## WHAT THE EXERCISE ASKS
Within the listing below, filter for "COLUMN" and copy every matching line.

## DATASET SECTION

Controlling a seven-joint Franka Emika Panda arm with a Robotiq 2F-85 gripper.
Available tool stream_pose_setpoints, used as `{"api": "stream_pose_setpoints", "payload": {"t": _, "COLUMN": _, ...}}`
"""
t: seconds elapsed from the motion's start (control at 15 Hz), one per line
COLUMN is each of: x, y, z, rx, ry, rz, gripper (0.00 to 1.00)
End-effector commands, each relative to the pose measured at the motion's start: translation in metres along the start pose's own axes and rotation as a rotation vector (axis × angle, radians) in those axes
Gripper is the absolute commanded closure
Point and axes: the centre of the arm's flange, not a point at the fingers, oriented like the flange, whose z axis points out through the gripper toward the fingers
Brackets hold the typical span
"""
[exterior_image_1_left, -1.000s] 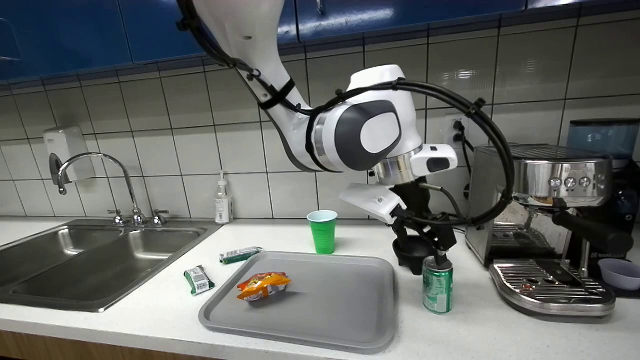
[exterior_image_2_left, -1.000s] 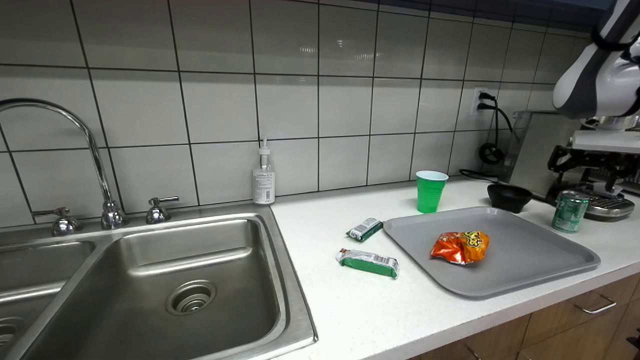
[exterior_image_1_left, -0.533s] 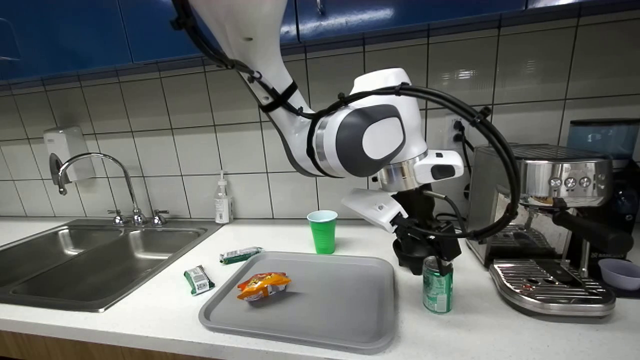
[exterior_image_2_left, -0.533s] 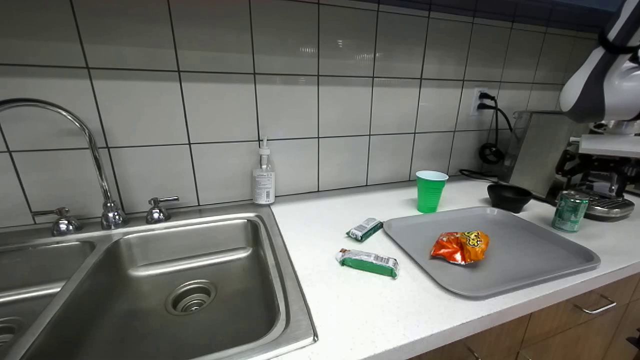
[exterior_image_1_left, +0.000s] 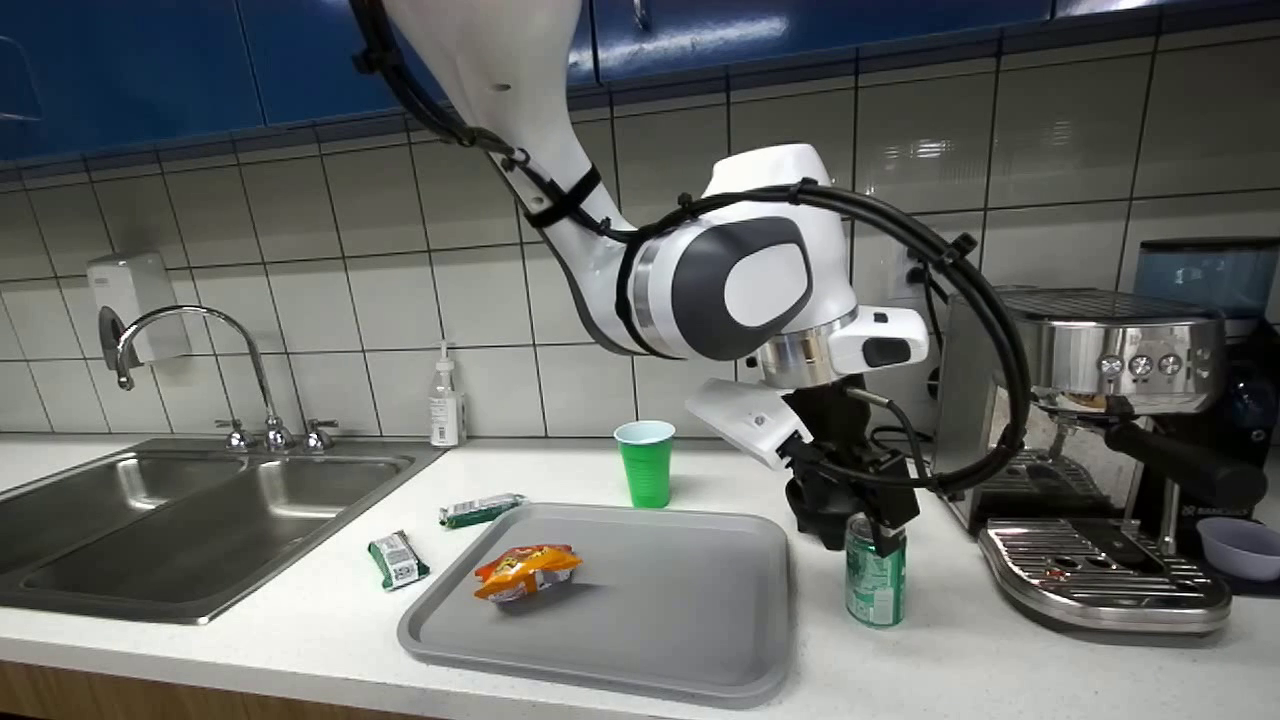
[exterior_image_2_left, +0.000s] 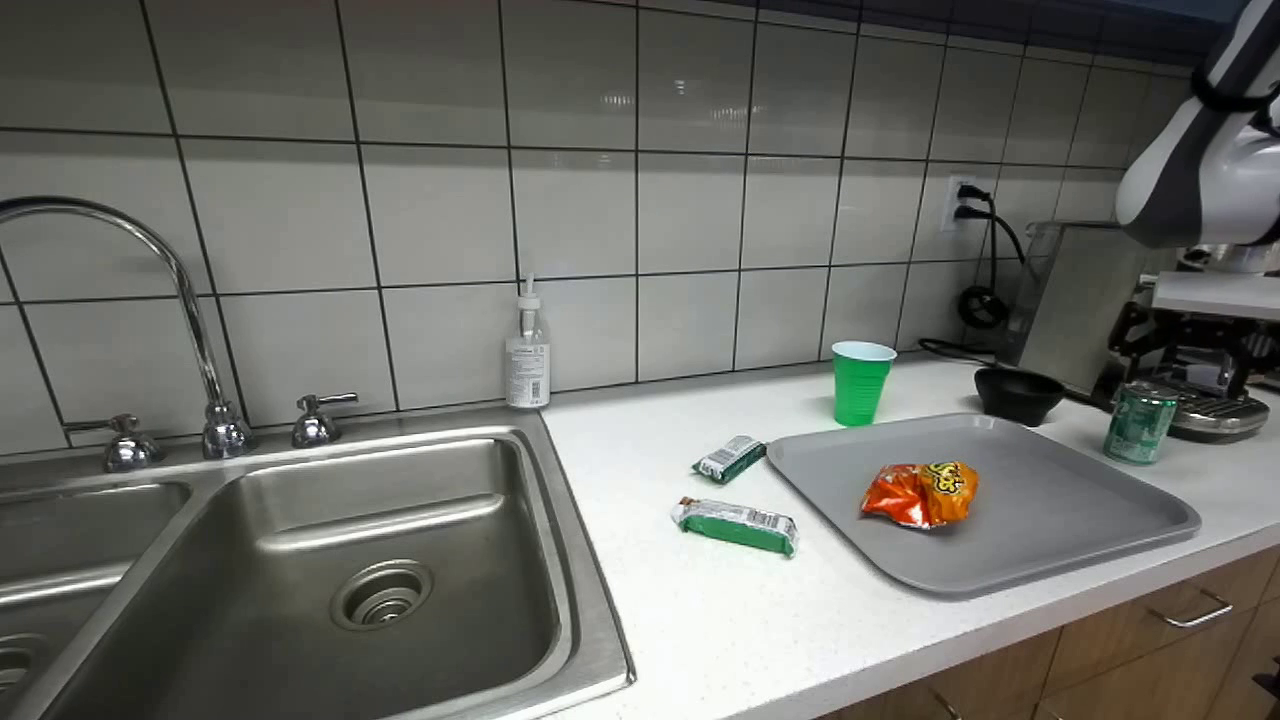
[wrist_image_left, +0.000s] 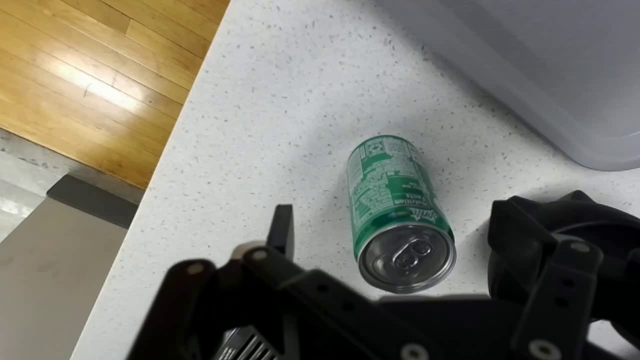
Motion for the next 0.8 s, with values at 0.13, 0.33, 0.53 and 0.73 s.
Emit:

## RESPONSE BOX
Available tool stream_pose_setpoints, used as `{"api": "stream_pose_setpoints", "payload": {"t": _, "COLUMN": _, ...}}`
COLUMN is each of: x, y, z, rx, ry, rz, gripper (0.00 to 1.00)

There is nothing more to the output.